The rental market in Houston Texas is hot. Rents have been rising steadily for the last 4-5 years with average time on market dropping to under 30 days. Landlords are in the driver’s seat and the high demand for their properties allows them to ask for longer term leases, higher credit tenants and rent escalations built into the deal. What’s most important is that this rush of demand is fueled by real economic and job growth, not some artificial inflation. Under the current conditions you could literally close on any property on Friday and have a long term tenant in place the following Friday. And he probably had to fight off four or five other applicants to get accepted.
In the current market, it is easy for an investor to feel invincible – feel like they can’t go wrong. All the talk about quality of neighborhood, school district, amenities, upgrades etc. seems irrelevant. After all why would you go and spend 40% more money on a “better property” when you can buy cheaper, lower grade assets for a fraction of the price. With rental demand as strong as it is now, they will both rent out quickly and your ROI will be much higher on the lower end stuff. Right?
Mark Cuban said: “Everyone’s a genius in a bull market. Recessions are the great equalizer”. These are good times for investors but they’re also dangerous times. The euforia produced by the rental bull market can fool shortsighted investors into dropping their guard and skimping on asset quality. Incoming rent will cover all the cracks in your asset selection for the time being. There’s a funny thing about cracks though. No matter how often you patch over them, sooner or later they always show through in times of great tension. So ask yourself this: What would happen to your portfolio if the rental market weren’t this hot? If there were fewer tenants looking for properties and competition among assets, would they pick yours? In other words, would your portfolio withstand the test of time and all the changes in market conditions it brings?
If you are a long term investor, the number one factor you have to seek when building your portfolio is Quality. Don’t listen to the siren calls of cheap properties in cheaper locations. Build a portfolio that will perform no matter the market.
Clay says
Hi Erion –
I am curious if you could briefly touch on the possible severity of changes in rent-costs in different market cycles.
I was overseas when most of the crash happened and it is clear that house prices were decimated in some markets (therefore cause in rush of new renters and the current upswing with the “rental” arena), but can you give any idea as to the relative change in rents should people begin once again to purchase homes?
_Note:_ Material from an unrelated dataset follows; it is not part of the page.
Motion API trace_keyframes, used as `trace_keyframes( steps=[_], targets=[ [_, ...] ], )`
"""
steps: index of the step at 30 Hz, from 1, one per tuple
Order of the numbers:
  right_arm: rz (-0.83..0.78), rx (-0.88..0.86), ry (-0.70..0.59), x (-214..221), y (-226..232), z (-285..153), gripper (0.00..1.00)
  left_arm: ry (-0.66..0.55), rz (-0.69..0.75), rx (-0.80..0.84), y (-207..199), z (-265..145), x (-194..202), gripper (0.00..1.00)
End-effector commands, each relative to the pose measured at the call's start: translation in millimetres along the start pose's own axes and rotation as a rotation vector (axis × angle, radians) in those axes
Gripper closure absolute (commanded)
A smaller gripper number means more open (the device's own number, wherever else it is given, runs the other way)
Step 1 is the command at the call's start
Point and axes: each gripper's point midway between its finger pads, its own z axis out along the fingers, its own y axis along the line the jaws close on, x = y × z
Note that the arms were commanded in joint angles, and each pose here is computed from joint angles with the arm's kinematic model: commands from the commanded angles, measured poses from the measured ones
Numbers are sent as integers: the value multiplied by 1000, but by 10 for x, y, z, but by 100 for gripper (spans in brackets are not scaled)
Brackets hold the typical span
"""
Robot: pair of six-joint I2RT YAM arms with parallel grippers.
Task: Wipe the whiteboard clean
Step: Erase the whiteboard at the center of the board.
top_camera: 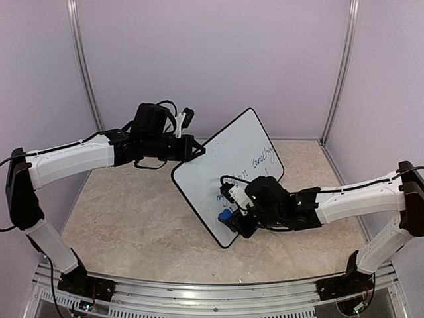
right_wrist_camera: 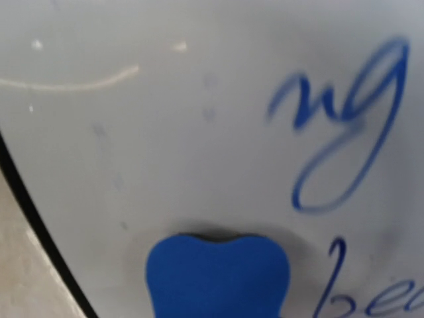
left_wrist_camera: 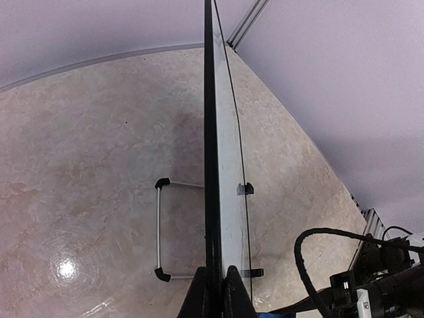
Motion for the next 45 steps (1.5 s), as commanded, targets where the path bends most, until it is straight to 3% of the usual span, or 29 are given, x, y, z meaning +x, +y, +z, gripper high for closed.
trace_keyframes(
  steps=[1,14,22,35,41,45],
  targets=[
    [28,1,30,124,-4,-63,71,-80,80,19,-131,-94,-203,100],
    [-86,-40,-157,-842,203,-180,71,-77,81,17,-127,-80,-193,100],
    [-58,-51,-47,-414,194,98,71,-75,84,15,-124,-81,-188,100],
    [6,-57,36,76,256,-23,72,-72,81,25,-152,-68,-174,100],
    [-4,-19,17,-6,192,-111,71,-72,82,25,-159,-73,-176,100],
    [-35,33,-58,-343,62,-276,71,-72,82,28,-167,-76,-177,100]
  ],
)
How high would you expect vacancy rates to climb?
I am trying to get a feeling for what to expect in terms of rent-cycles as I enter the investment property arena with a long-term outlook.
The Architect says
Great question.
In most cases, market cycles affect vacancy rates before they affect rent levels. So, when the tenant demand drops and you have more than sufficient supply, you will start seeing properties stay vacant longer. Some of them will be forced to drop the price to land a tenant as well. The better the quality of the property and its location, the better it will weather this change in environment.
Right now we’re projecting 5% for vacancies even though many of our clients are yet to experience an empty month.
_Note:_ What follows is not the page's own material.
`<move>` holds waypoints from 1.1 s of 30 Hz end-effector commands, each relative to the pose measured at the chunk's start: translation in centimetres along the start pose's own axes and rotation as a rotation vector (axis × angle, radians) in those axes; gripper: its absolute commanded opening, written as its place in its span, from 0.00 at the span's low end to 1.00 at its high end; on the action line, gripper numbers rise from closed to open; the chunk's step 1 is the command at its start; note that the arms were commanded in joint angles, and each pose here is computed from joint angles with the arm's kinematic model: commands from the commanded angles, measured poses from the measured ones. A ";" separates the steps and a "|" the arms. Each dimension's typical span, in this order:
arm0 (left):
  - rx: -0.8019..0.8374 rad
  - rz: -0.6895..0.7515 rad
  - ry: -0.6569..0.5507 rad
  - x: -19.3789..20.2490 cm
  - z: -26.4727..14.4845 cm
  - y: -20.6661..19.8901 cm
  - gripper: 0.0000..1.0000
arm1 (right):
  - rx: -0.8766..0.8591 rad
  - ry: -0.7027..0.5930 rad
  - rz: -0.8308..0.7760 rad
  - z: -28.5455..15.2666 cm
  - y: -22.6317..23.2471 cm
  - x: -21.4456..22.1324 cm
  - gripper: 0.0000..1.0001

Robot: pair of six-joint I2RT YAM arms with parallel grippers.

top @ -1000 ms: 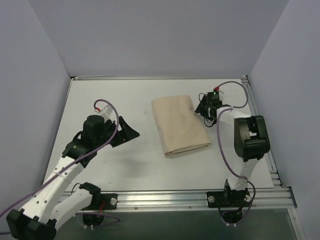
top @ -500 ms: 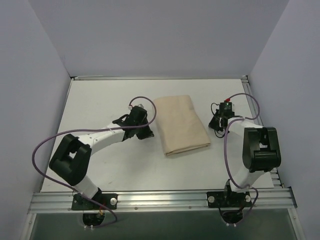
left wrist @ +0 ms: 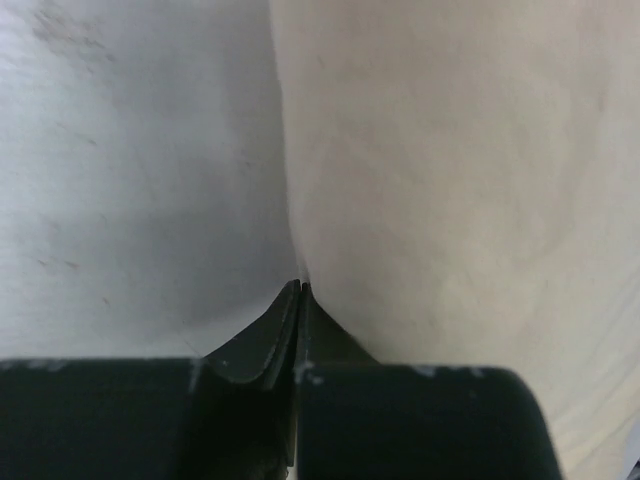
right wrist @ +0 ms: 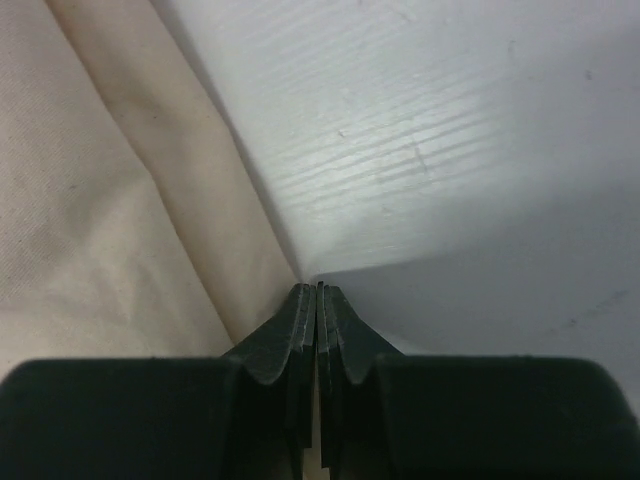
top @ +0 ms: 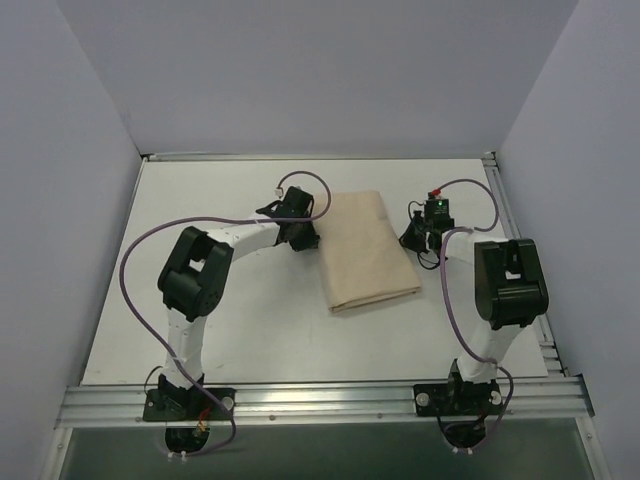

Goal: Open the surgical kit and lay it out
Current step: Move the surgical kit at the center of the board.

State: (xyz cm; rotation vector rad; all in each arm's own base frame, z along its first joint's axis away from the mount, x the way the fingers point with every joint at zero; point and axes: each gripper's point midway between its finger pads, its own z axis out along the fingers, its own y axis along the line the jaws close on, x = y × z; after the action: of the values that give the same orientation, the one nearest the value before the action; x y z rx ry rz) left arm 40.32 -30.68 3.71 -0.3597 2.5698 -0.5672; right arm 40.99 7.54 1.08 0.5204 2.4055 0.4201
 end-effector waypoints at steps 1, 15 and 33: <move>0.020 -0.002 -0.051 -4.1 -0.3 -0.2 0.02 | -0.012 0.080 -0.002 0.8 0.5 1.9 0.00; 0.152 0.050 -0.052 -8.4 -1.3 -1.7 0.02 | -0.140 0.097 0.021 -0.1 4.3 2.6 0.00; 0.003 0.130 -0.275 -15.6 -11.0 1.4 0.65 | 0.067 -0.025 -0.119 -6.1 1.0 -2.4 0.65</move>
State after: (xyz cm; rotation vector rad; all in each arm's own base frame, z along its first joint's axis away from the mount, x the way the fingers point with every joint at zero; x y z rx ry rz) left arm 48.39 -23.83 10.05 -0.2846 2.4671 -0.5565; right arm 39.67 8.64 3.47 0.4576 2.4491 0.4142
The level to which the vacancy rate would climb is dependent on the circumstances that are causing – a normal market cycle, you’re probably looking at 10-15% on the downswing. A financial catastrophe – we don’t really know.
The good news is that there’s 30-35% between a good cash-flowing property and the break even point. In other words, you could lose 30-35% of your incoming rent either through vacancy or rent decline and still breakeven so that’s a pretty good hedge against market cycles. If you think about it, a financial disaster that would cause the rent levels to drop by 35%, would pretty much decimate any holding you might have in say the stock market.
Clay says
As I proceed with my analyses, I tend to see a lot of other investors plugging-in pro-forma vacancy rates from 3-10% for any given property. I suppose if the rate was any higher, then at least other expenses would perhaps decrease given the lack of a tenant causing wear-and-tear to the property. Otherwise, if vacancy were to truly hit 35%+, then I think we all have much greater problems to deal with! Besides, we just turned the corner on the biggest dip in recent real estate history and things seem to be OK.
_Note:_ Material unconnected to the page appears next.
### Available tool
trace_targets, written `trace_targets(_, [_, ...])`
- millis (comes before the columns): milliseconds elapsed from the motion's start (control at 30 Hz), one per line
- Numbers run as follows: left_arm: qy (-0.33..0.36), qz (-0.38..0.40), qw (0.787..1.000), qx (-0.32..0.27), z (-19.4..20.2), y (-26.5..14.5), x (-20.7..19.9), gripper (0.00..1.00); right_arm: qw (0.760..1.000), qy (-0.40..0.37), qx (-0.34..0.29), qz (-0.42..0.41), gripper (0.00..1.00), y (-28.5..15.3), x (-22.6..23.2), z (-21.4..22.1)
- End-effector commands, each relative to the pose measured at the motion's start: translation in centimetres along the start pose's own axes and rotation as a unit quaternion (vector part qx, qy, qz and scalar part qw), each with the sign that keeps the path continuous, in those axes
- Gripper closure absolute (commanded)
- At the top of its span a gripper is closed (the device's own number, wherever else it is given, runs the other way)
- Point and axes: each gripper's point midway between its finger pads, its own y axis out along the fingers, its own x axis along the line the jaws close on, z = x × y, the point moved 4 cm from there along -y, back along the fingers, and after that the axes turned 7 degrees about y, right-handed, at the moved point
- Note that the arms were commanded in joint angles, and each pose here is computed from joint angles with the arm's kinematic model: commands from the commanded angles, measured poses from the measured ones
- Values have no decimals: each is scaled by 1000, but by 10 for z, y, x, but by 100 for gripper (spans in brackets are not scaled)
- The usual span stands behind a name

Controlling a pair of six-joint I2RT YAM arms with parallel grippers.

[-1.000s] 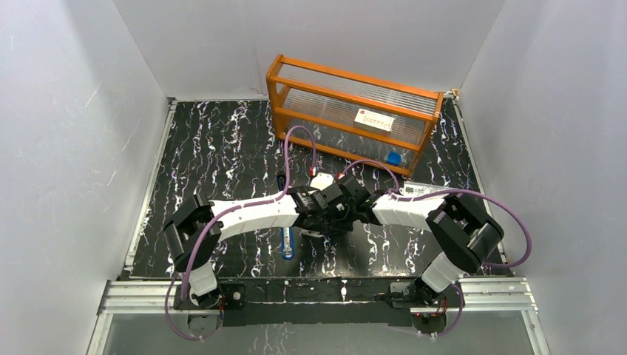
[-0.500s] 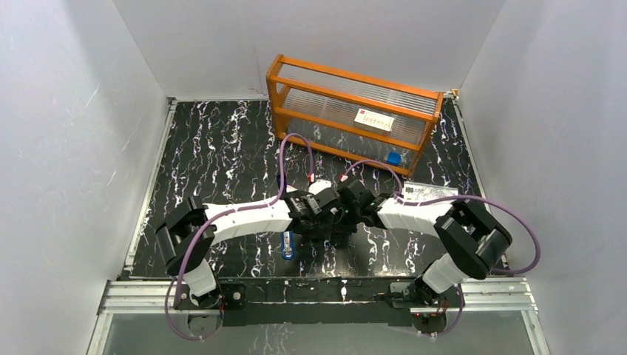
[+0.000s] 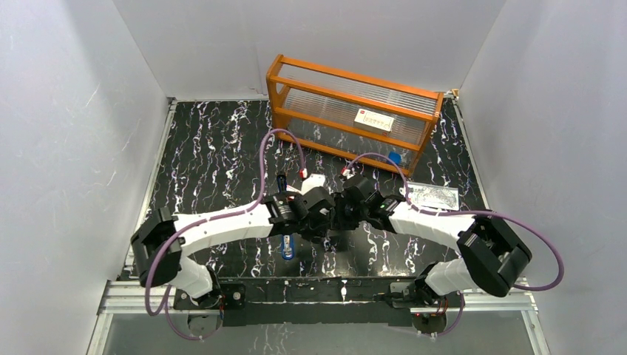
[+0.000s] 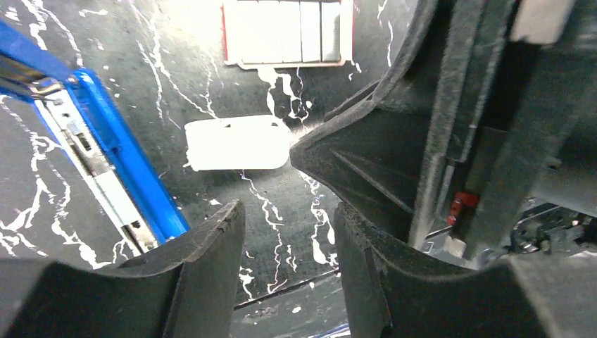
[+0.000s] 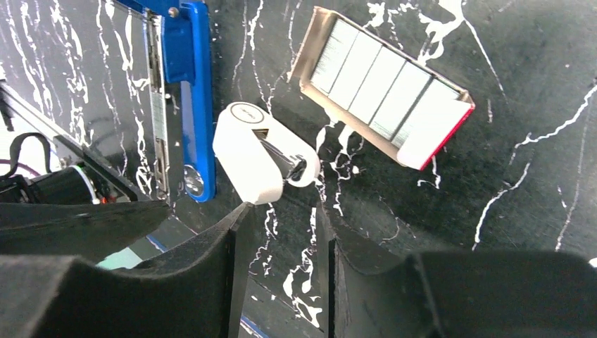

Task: Load the staples into the stapler

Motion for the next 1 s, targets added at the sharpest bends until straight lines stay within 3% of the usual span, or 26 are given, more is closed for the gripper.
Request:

I very much like how you break-down and analyze the macro-view of the micro-market concerning residential investing. I, too, agree and feel that too many investors (especially these days) chase after sub-par properties and neighborhoods while only focusing on instant equity rather than more solid neighborhoods that perhaps yield less return. You pointed out in your reply how these “better” neighborhoods tend to emerge from the down-cycles in a better position – much like large, blue-chip stocks holding steady over time. The biggest problem I face here in California is that “A” and “B” class neighborhoods do not always provide for the accumulation of investment properties that would allow for positive returns in most cases – housing and/or fixers are simply to expensive.
The Architect says
Clay
California is tough. Price to rent ratios are out of whack in most locations. Plus you have to enjoy wearing the mantel of the “evil landlord” due to unfavorable laws in the state that overwhelmingly favor Tenant. Then there’s the price swings.
If you’re interested in long term real estate investing you have to do what most California investors are doing and have done since 2005-06. Invest elsewhere – in friendlier “climates”. That first deal out of state can be hard to do but once you do it, you will never look back.